START DATA PROVIDED

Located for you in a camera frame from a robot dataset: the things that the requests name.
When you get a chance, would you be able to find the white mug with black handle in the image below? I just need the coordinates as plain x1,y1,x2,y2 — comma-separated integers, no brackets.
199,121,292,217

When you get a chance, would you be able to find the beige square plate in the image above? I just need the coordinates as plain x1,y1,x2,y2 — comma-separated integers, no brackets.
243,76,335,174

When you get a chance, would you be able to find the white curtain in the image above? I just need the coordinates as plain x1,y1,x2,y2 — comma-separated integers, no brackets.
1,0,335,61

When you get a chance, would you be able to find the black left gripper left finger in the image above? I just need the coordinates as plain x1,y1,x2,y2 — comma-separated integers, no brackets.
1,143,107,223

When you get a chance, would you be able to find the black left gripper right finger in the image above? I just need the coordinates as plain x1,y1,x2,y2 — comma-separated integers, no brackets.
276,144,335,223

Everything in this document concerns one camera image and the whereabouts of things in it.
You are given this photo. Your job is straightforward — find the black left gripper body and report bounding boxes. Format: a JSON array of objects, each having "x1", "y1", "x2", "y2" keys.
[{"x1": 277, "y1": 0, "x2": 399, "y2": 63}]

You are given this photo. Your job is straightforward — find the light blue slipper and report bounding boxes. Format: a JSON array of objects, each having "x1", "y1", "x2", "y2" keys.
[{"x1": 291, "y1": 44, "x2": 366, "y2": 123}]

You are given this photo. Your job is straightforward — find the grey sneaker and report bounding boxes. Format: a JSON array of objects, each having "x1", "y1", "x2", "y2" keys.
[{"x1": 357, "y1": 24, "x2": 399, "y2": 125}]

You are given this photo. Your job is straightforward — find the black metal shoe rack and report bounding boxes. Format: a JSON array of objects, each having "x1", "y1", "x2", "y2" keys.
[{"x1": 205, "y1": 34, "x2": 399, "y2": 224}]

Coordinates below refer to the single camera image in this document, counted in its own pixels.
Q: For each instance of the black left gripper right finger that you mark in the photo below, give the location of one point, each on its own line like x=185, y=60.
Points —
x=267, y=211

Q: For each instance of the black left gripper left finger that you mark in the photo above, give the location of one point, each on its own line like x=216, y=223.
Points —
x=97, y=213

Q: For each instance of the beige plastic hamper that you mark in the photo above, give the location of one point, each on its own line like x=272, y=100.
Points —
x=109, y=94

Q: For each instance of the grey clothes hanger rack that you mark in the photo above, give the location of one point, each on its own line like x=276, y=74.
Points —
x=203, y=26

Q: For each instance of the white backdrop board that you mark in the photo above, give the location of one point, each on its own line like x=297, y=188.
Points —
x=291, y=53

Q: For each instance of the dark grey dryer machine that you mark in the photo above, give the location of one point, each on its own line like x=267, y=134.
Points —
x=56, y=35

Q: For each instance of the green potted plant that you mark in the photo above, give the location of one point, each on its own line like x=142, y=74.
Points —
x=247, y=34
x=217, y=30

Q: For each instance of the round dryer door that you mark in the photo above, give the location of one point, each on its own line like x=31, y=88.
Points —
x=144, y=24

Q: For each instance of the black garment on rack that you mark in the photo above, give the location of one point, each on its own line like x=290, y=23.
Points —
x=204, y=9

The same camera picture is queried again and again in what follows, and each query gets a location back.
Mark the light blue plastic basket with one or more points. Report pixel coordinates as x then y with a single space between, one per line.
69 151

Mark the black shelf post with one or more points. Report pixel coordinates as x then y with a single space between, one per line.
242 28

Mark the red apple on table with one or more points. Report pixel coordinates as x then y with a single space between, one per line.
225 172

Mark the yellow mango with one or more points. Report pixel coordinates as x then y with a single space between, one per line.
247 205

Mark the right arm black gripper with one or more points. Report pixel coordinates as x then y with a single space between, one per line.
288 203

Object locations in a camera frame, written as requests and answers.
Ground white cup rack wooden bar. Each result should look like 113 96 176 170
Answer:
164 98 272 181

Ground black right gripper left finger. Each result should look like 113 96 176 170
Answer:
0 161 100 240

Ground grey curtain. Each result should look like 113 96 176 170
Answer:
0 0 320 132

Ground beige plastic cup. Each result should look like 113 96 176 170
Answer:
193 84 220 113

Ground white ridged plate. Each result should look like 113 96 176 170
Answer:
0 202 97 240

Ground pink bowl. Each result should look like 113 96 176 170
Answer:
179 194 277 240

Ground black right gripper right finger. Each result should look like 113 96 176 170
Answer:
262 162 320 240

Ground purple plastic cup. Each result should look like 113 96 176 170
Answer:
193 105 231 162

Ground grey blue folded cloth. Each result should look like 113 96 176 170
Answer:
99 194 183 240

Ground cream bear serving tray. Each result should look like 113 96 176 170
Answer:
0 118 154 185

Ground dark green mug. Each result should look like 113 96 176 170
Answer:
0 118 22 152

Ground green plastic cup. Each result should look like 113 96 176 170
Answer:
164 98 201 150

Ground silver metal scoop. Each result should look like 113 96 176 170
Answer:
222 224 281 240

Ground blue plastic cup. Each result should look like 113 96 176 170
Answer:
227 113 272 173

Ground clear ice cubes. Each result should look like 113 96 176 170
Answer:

END DATA PROVIDED

WORK ORDER: Could you restate every record word for word?

ANSWER AREA:
Located for you in a camera frame from a robot dataset: the things that the requests name.
When you get a chance, would you be able to find the white mug with black handle in the image below? I just need the coordinates as plain x1,y1,x2,y2 — comma-separated integers, no brackets.
199,121,292,217

When you get a chance, would you be able to find the beige square plate in the image above? I just need the coordinates as plain x1,y1,x2,y2 — comma-separated integers, no brackets.
243,76,335,174

When you get a chance, would you be able to find the white curtain in the image above? I just need the coordinates as plain x1,y1,x2,y2 — comma-separated integers, no brackets.
1,0,335,61

When you get a chance, would you be able to find the black left gripper left finger in the image above? I just need the coordinates as plain x1,y1,x2,y2 — comma-separated integers, no brackets.
1,143,107,223

When you get a chance, would you be able to find the black left gripper right finger in the image above? I just need the coordinates as plain x1,y1,x2,y2 — comma-separated integers, no brackets.
276,144,335,223

Everything in this document concerns one camera image and the whereabouts of things in it.
You are given this photo. Your job is straightforward — find the black left gripper body and report bounding boxes. Format: a JSON array of objects, each having "x1", "y1", "x2", "y2" keys.
[{"x1": 277, "y1": 0, "x2": 399, "y2": 63}]

You are given this photo. Your job is straightforward — find the light blue slipper and report bounding boxes. Format: a JSON array of objects, each having "x1", "y1", "x2", "y2" keys.
[{"x1": 291, "y1": 44, "x2": 366, "y2": 123}]

You are given this photo. Your job is straightforward — find the grey sneaker and report bounding boxes. Format: a JSON array of objects, each having "x1", "y1", "x2", "y2" keys.
[{"x1": 357, "y1": 24, "x2": 399, "y2": 125}]

You are given this photo. Your job is straightforward — find the black metal shoe rack and report bounding boxes. Format: a JSON array of objects, each having "x1", "y1", "x2", "y2" keys.
[{"x1": 205, "y1": 34, "x2": 399, "y2": 224}]

Coordinates below refer to the single camera image in this document, counted in its own pixels.
Q: For each instance of the black left gripper right finger that you mark in the photo below, give the location of one point, each on its own line like x=185, y=60.
Points —
x=267, y=211

Q: For each instance of the black left gripper left finger that you mark in the photo above, give the location of one point, each on its own line like x=216, y=223.
Points —
x=97, y=213

Q: For each instance of the beige plastic hamper that you mark in the photo above, give the location of one point, each on its own line like x=272, y=100.
Points —
x=109, y=94

Q: For each instance of the grey clothes hanger rack that you mark in the photo above, give the location of one point, each on its own line like x=276, y=74.
Points —
x=203, y=26

Q: For each instance of the white backdrop board that you mark in the photo above, give the location of one point, each on its own line like x=297, y=188.
Points —
x=291, y=53

Q: For each instance of the dark grey dryer machine that you mark in the photo above, give the location of one point, each on its own line like x=267, y=134.
Points —
x=56, y=35

Q: For each instance of the green potted plant that you mark in the photo above, give the location of one point, each on its own line like x=142, y=74.
Points —
x=247, y=34
x=217, y=30

Q: For each instance of the round dryer door that you mark in the photo above, give the location of one point, each on its own line like x=31, y=88.
Points —
x=144, y=24

Q: For each instance of the black garment on rack that you mark in the photo above, give the location of one point, each on its own line like x=290, y=23.
Points —
x=204, y=9

The same camera picture is queried again and again in what follows, and each query gets a location back.
Mark the light blue plastic basket with one or more points. Report pixel coordinates as x then y with a single space between, one per line.
69 151

Mark the black shelf post with one or more points. Report pixel coordinates as x then y with a single space between, one per line.
242 28

Mark the red apple on table with one or more points. Report pixel coordinates as x then y with a single space between, one per line.
225 172

Mark the yellow mango with one or more points. Report pixel coordinates as x then y with a single space between, one per line.
247 205

Mark the right arm black gripper with one or more points. Report pixel coordinates as x then y with a single space between, one per line.
288 203

Object locations in a camera frame, written as requests and answers.
Ground white cup rack wooden bar. Each result should look like 113 96 176 170
Answer:
164 98 272 181

Ground black right gripper left finger. Each result should look like 113 96 176 170
Answer:
0 161 100 240

Ground grey curtain. Each result should look like 113 96 176 170
Answer:
0 0 320 132

Ground beige plastic cup. Each result should look like 113 96 176 170
Answer:
193 84 220 113

Ground white ridged plate. Each result should look like 113 96 176 170
Answer:
0 202 97 240

Ground pink bowl. Each result should look like 113 96 176 170
Answer:
179 194 277 240

Ground black right gripper right finger. Each result should look like 113 96 176 170
Answer:
262 162 320 240

Ground purple plastic cup. Each result should look like 113 96 176 170
Answer:
193 105 231 162

Ground grey blue folded cloth. Each result should look like 113 96 176 170
Answer:
99 194 183 240

Ground cream bear serving tray. Each result should look like 113 96 176 170
Answer:
0 118 154 185

Ground dark green mug. Each result should look like 113 96 176 170
Answer:
0 118 22 152

Ground green plastic cup. Each result should look like 113 96 176 170
Answer:
164 98 201 150

Ground silver metal scoop. Each result should look like 113 96 176 170
Answer:
222 224 281 240

Ground blue plastic cup. Each result should look like 113 96 176 170
Answer:
227 113 272 173

Ground clear ice cubes. Each result should look like 113 96 176 170
Answer:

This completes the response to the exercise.